CXCL10 and CXCL12 are presented by HS moieties on EC surfaces

Next we investigated whether CXCL10 and CXCL12, the two prototypic chemokines that stimulate pDCs, can bind to ECs in vitro. ECs were pulsed with CXCL10 and CXCL12 and chemokines bound were detected by specific Abs and FACS. While nontreated ECs were devoid of CXCL10 and CXCL12, chemokine pulsing of ECs resulted in the appearance of significant surface immunoreactivity (Fig. 5A). No significant CXCL10 and CXCL12 binding was observed to heparitinase-treated ECs (Fig. 5A). Control chondroitinase treatment did not significantly affect chemokine binding to ECs (data not shown). Moreover, CXCL10 and CXCL12 cross-competed for EC binding (Fig. 5A) indicating that ECs display a limited number of moieties capable of HS-dependent chemokine binding. In binding studies with titrated concentrations of CXCL10 we observed that CXCL10 binding to ECs was saturable and optimal at rather low chemokine concentrations of around 100 ng/ml (Fig. 5B). A similar dose-binding relation was seen with CXCL12 (data not shown).

View larger version (83K): [in this window] [in a new window]   FIGURE 5. HS-dependent CXCL10 binding to ECs and EC-associated CXCR3 ligands in HSV-infected skin. A, CXCL10 binds to HS moieties on ECs and competes with CXCL12 for EC binding. ECs were either pretreated (middle panels) or not pretreated with heparitinase (top panels, bottom panel) and pulsed with CXCL10 or CXCL12 (100 ng/ml each). Chemokine binding was revealed by sequential incubations with anti-CXCL10 or anti-CXCL12 Abs and Alexa 488-conjugated second step reagents. In the bottom panel, ECs were pretreated with CXCL12 before CXCL10 pulsing and anti-CXCL10 immunostaining. Ab reactivity was measured by FACS (x-axis). Mean fluorescence intensities (MFI) were calculated by subtracting the MFI of nonpulsed ECs from the MFI of chemokine-pulsed ECs (top and middle panels) or by subtracting the MFI of CXCL12 preincubated and CXCL10-pulsed ECs from the MFI of CXCL10-pulsed ECs (bottom panel). B, Dose dependency of CXCL10 binding to ECs. ECs were incubated with the indicated concentrations of CXCL10 and binding was analyzed by FACS. Data are given as mean MFI values (+SD) as obtained in four independent experiments. *, Significant (p < 0.05) CXCL10 binding. C, CXCR3 ligands are expressed in HSV-infected skin. Immunohistochemical staining for CXCL9 (upper left panel), CXCL10 (lower left panel), and CXCL11 (upper right panel) of 5-µm cryosections from gluteal herpes lesions reveals expression of all three CXCR3 ligands in the epidermal layers. Moreover, CXCL10 and CXCL11 but not CXCL9 immunoreactivity was found associated with ECs of the dermal vascular plexus (insets in the respective panels). Isotype control mAb staining of HSV lesions (lower right panel) and anti-CXCR3 ligand stainings of unaffected skin (data not shown) revealed no immunoreactivity.
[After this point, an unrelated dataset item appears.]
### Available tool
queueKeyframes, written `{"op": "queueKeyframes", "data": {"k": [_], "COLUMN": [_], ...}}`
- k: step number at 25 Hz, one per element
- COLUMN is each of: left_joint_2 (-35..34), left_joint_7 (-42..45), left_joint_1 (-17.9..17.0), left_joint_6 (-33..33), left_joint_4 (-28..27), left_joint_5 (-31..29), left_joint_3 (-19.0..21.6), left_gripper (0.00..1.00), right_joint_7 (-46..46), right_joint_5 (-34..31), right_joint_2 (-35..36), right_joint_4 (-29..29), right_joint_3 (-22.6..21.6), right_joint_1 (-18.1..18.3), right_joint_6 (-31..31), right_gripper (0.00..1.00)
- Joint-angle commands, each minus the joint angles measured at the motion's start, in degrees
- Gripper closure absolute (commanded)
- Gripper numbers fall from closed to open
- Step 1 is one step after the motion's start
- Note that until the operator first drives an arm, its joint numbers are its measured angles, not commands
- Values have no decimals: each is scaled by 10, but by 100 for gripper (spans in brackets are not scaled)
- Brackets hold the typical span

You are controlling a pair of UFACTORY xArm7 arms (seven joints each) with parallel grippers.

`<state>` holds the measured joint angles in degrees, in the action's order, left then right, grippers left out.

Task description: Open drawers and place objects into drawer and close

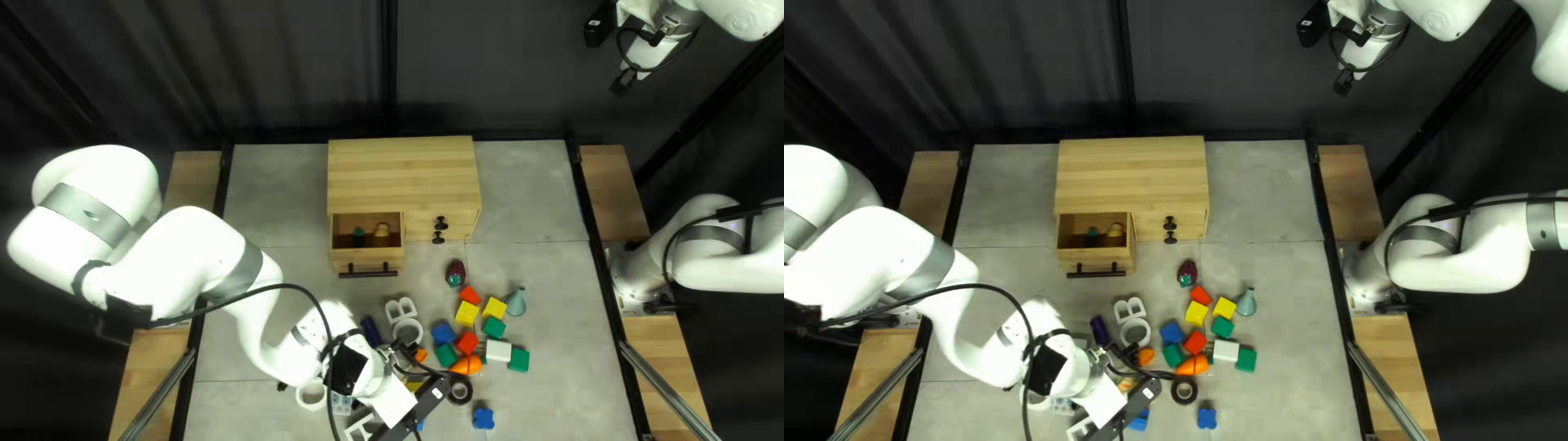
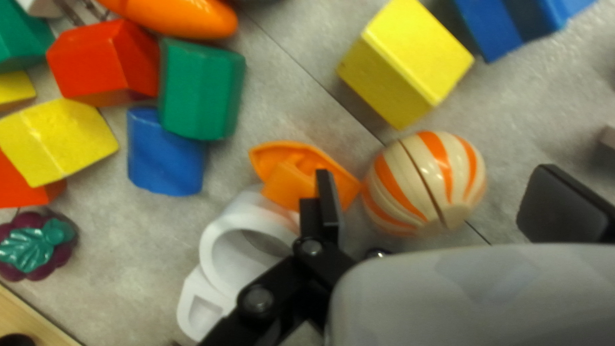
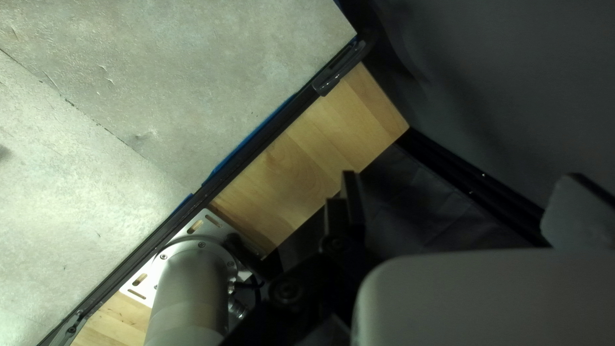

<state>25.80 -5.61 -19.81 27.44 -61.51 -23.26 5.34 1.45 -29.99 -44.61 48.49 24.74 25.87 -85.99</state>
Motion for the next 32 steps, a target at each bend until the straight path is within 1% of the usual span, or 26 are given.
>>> {"op": "queueKeyframes", "data": {"k": [1,4,5,6,7,8,9,10,11,18,23,28,32], "left_joint_2": [5,6,5,4,1,-1,-3,-5,-8,-26,-55,-90,-170], "left_joint_7": [-4,-6,-6,-6,-5,-3,-1,4,7,28,33,19,13], "left_joint_1": [2,4,4,5,5,4,3,0,-2,-24,-31,-23,2], "left_joint_6": [6,10,10,11,10,9,8,6,6,43,89,150,216], "left_joint_4": [-8,-10,-9,-7,-3,-1,2,6,7,-2,-8,-18,0], "left_joint_5": [5,10,11,12,11,11,10,7,5,1,5,18,37], "left_joint_3": [3,6,6,6,6,5,5,3,3,6,10,7,-15], "left_gripper": [0,0,4,13,26,26,79,97,100,100,100,100,100], "right_joint_7": [0,0,0,0,0,0,0,0,0,0,0,0,0], "right_joint_5": [0,0,0,0,0,0,0,0,0,0,0,0,0], "right_joint_2": [0,0,0,0,0,0,0,0,0,0,0,0,0], "right_joint_4": [0,0,0,0,0,0,0,0,0,0,0,0,0], "right_joint_3": [0,0,0,0,0,0,0,0,0,0,0,0,0], "right_joint_1": [0,0,0,0,0,0,0,0,0,0,0,0,0], "right_joint_6": [0,0,0,0,0,0,0,0,0,0,0,0,0], "right_gripper": [0,0,0,0,0,0,0,0,0,0,0,0,0]}}
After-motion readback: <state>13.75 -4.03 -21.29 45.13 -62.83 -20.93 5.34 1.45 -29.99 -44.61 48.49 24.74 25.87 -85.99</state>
EC-bound CXCL10 induces adhesion and migration of pDCs

To further explore the biologic relevance of chemokine presentation-dependent pDC migration, we asked whether EC-bound chemokines can also provide the essential stimulus for pDC transmigration through EC monolayers. Resting and TNF--activated EC monolayers grown on collagen gels were pulsed with CXCL10. pDCs were placed apically onto ECs and adhesion and TEM were assessed by multilevel confocal LSM. In accordance with the results obtained in the transwell assays, ECs supported significant CXCL10-dependent adhesion (Fig. 6A) and TEM (Fig. 6B) of pDCs. EC-bound CXCL12 also promoted adhesion (Fig. 6A) and TEM (Fig. 6B) of pDCs, though mostly to a lesser extent than CXCL10. Resting ECs supported pDC adhesion and migration to CXCL10 more potently than activated ECs (Fig. 6, A and B). In the same experiment, selectively activated ECs but not resting ECs promoted the transmigration of PMN (Fig. 6C). In agreement with the results of the transwell experiments, activated T cells showed only inefficient migration through EC monolayers presenting CXCL10 apically (Fig. 6D).
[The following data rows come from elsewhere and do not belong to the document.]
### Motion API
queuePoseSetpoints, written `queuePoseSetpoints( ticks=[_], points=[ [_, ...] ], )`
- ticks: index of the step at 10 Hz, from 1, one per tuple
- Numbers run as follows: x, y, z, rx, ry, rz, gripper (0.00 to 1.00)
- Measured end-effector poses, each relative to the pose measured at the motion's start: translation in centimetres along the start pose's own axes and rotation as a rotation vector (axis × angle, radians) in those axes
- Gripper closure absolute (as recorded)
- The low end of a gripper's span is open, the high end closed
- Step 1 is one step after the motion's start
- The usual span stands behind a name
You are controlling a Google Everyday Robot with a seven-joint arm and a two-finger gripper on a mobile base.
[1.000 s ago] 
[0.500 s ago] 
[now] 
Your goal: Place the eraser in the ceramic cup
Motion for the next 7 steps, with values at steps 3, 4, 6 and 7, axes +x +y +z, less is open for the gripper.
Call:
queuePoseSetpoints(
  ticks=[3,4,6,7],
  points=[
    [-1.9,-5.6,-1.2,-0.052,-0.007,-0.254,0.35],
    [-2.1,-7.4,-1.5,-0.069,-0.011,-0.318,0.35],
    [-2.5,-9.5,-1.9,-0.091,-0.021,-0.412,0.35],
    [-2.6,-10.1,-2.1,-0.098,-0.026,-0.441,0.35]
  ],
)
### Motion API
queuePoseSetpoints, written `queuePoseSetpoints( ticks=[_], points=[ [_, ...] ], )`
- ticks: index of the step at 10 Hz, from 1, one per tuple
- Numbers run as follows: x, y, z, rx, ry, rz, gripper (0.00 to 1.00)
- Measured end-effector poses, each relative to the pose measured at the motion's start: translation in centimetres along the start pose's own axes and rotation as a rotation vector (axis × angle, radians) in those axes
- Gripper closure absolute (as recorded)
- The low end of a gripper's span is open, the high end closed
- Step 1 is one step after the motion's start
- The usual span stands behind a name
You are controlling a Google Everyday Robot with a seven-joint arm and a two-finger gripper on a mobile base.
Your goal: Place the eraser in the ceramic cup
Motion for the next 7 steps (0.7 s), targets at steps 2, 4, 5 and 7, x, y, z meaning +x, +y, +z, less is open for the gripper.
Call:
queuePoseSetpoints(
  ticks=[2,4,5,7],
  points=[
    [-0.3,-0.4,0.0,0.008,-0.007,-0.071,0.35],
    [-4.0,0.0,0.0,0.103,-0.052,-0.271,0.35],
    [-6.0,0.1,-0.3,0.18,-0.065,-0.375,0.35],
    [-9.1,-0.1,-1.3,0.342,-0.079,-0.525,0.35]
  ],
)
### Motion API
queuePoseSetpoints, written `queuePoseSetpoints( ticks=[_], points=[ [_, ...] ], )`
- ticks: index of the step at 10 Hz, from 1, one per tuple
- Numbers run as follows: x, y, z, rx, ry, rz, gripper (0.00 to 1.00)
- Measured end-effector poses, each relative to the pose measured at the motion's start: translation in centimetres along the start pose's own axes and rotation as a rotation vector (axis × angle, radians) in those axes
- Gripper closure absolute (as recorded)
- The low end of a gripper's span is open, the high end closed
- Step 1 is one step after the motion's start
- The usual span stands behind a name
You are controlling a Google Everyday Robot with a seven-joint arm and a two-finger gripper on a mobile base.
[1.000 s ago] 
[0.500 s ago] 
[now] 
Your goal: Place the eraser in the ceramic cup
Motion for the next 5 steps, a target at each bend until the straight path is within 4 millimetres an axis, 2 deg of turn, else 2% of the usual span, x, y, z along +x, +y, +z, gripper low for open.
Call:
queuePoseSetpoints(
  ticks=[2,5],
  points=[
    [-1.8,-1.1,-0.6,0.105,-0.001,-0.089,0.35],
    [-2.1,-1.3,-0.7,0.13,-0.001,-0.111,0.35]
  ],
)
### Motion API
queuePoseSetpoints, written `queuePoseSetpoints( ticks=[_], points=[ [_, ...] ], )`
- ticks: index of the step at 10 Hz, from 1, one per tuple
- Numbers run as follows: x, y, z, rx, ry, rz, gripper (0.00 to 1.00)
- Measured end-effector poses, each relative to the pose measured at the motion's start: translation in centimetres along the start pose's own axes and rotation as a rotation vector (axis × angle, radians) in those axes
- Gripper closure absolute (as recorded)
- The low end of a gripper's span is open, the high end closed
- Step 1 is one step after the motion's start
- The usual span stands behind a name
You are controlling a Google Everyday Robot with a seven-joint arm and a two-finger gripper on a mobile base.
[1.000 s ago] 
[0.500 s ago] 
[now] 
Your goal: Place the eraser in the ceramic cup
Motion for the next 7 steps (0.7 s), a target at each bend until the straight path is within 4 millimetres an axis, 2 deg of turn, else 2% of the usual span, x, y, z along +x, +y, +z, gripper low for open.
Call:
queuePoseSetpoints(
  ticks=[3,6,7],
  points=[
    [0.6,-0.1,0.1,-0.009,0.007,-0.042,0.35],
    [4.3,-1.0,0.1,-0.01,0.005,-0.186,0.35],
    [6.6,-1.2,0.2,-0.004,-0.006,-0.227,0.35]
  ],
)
View larger version (25K): [in this window] [in a new window]   FIGURE 6. pDCs but not T cells transmigrate through CXCL10-presenting EC monolayers. Monolayers of ECs were grown on collagen gels. ECs were cultured in the presence (activated ECs, ) or the absence (resting ECs, ) of 100 U/ml TNF- for 4 h. EC monolayers were washed and pulsed or not pulsed with CXCL10 or CXCL12 (100 ng/ml). A and B, pDCs adhere to and transmigrate across chemokine-pulsed, non-activated EC monolayers. Cell Tracker Green-labeled pDCs were layered on top of the modified or nonmodified ECs and allowed to adhere to (A) and to transmigrate through the EC monolayers (B) for 3 h. Mean baseline adhesion and migration of pDCs correspond to 80 and 11 cells/HPF, respectively. *, p < 0.01; **, p < 0.05 as compared with respective medium controls. C, Granulocytes transmigrate through activated but not through non-activated EC monolayers. Cell Tracker Green-labeled PMN cells were seeded onto and allowed to transmigrate across the EC monolayers for 30 min. Mean baseline migration of granulocytes across resting ECs corresponds to 1 cell/HPF. D, Poor transmigration of T cells through CXCL10-presenting EC monolayers. Cell Tracker Green-labeled IL-2-activated T cells were layered on top of the modified or nonmodified ECs and allowed to transmigrate through the monolayers for 3 h. Adhesion (A) and TEM (B, C, and D) of pDCs (A and B), PMN cells (C), and T cells (D) were measured by assessing the numbers of Cell Tracker Green-labeled cells (and CD123-coexpressing cells in the case of pDCs) on the apical EC surface and within the subendothelial collagen matrix by multilevel confocal LSM and automated cell counting. Results are depicted as mean increase in migration/adhesion (+SD) relative to the migration/adhesion induced by resting, non-chemokine-modified ECs (x-axis).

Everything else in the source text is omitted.